=== WHAT TO PRODUCE ===
Wherever the listing has a line with the string "clear", copy that line out.

*** Opening of DATASET ENTRIES ***

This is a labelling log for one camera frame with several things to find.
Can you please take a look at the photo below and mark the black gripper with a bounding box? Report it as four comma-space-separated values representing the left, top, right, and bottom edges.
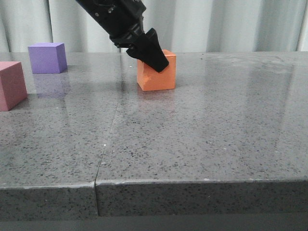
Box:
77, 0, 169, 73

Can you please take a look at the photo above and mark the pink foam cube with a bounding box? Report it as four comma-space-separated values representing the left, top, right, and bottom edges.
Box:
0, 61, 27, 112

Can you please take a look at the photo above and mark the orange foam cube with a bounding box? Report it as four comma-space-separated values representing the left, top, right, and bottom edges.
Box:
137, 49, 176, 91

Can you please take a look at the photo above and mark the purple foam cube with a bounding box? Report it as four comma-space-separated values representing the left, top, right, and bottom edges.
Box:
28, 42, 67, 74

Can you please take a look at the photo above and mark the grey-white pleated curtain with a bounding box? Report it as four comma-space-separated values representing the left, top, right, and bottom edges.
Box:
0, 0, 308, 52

*** Close of DATASET ENTRIES ***
*** Opening of DATASET ENTRIES ***

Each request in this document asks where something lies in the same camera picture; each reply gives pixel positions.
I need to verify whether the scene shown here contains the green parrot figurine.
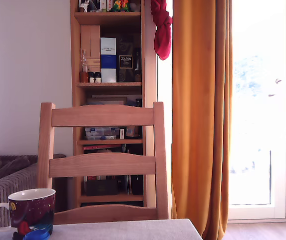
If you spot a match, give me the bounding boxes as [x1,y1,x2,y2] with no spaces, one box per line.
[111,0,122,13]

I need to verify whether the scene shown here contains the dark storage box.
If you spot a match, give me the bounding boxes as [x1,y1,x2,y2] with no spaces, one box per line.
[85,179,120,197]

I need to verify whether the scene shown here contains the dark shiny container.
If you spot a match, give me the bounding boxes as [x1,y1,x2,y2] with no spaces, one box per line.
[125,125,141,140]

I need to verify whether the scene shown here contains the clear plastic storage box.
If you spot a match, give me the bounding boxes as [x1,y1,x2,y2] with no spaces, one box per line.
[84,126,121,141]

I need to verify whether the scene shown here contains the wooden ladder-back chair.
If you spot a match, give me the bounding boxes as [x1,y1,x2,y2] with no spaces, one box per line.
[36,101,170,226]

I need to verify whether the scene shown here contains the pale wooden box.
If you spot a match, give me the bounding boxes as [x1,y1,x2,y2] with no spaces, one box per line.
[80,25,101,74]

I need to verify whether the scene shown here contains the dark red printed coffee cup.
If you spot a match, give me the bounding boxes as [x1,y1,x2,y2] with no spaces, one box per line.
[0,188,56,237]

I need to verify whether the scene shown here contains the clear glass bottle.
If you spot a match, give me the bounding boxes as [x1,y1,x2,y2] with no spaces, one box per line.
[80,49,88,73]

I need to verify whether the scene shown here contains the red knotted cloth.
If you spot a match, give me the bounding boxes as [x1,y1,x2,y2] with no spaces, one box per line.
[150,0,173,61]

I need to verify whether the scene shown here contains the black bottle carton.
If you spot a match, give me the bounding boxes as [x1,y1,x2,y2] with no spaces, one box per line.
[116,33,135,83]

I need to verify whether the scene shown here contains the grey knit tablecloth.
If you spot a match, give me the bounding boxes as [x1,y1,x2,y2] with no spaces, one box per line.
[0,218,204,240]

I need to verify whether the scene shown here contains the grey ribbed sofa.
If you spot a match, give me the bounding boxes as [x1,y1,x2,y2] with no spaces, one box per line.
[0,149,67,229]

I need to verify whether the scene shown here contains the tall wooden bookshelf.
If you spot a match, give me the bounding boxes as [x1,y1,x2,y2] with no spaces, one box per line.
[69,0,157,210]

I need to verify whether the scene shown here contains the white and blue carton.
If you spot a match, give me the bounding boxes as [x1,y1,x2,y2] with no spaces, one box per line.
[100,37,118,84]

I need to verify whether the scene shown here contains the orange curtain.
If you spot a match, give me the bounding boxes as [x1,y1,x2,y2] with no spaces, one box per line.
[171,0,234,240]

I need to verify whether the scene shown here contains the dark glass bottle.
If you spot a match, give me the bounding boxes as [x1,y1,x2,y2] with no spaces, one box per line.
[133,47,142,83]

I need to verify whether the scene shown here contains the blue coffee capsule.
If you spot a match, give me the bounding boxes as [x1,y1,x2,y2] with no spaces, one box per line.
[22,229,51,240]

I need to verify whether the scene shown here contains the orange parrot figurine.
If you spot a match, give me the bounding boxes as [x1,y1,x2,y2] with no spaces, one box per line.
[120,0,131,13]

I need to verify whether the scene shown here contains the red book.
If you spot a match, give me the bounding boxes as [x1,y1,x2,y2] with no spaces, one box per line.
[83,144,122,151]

*** Close of DATASET ENTRIES ***
*** Opening of DATASET ENTRIES ***

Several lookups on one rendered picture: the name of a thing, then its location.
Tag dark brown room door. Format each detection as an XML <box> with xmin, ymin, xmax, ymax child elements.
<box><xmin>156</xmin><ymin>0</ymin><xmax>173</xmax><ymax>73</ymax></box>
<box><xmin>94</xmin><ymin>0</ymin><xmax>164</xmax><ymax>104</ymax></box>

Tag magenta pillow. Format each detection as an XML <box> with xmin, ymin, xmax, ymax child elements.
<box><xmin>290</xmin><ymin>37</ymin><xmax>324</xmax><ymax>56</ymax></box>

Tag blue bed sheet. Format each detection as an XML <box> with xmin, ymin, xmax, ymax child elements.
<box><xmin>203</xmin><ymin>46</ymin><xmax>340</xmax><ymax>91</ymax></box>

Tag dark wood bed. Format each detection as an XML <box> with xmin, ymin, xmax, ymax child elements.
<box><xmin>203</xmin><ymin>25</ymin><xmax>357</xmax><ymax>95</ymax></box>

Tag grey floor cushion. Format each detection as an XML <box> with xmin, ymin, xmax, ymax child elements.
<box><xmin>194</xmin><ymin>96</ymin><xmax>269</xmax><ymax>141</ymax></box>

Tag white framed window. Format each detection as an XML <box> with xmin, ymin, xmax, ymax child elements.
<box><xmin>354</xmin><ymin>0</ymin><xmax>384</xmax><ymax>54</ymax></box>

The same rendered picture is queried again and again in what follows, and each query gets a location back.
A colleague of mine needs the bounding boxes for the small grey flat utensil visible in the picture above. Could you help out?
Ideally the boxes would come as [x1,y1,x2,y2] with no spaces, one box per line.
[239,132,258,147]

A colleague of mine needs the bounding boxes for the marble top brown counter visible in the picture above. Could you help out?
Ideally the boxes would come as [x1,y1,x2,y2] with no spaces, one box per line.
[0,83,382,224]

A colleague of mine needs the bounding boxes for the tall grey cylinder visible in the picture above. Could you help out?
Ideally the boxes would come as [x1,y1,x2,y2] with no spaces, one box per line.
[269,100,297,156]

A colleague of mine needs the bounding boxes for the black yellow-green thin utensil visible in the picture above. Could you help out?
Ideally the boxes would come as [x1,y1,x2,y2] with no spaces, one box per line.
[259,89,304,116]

*** Close of DATASET ENTRIES ***

=== EXERCISE OUTPUT ===
I need to verify whether the scene shown here contains the clear plastic storage box.
I need to verify whether the scene shown here contains the clear glass bottle.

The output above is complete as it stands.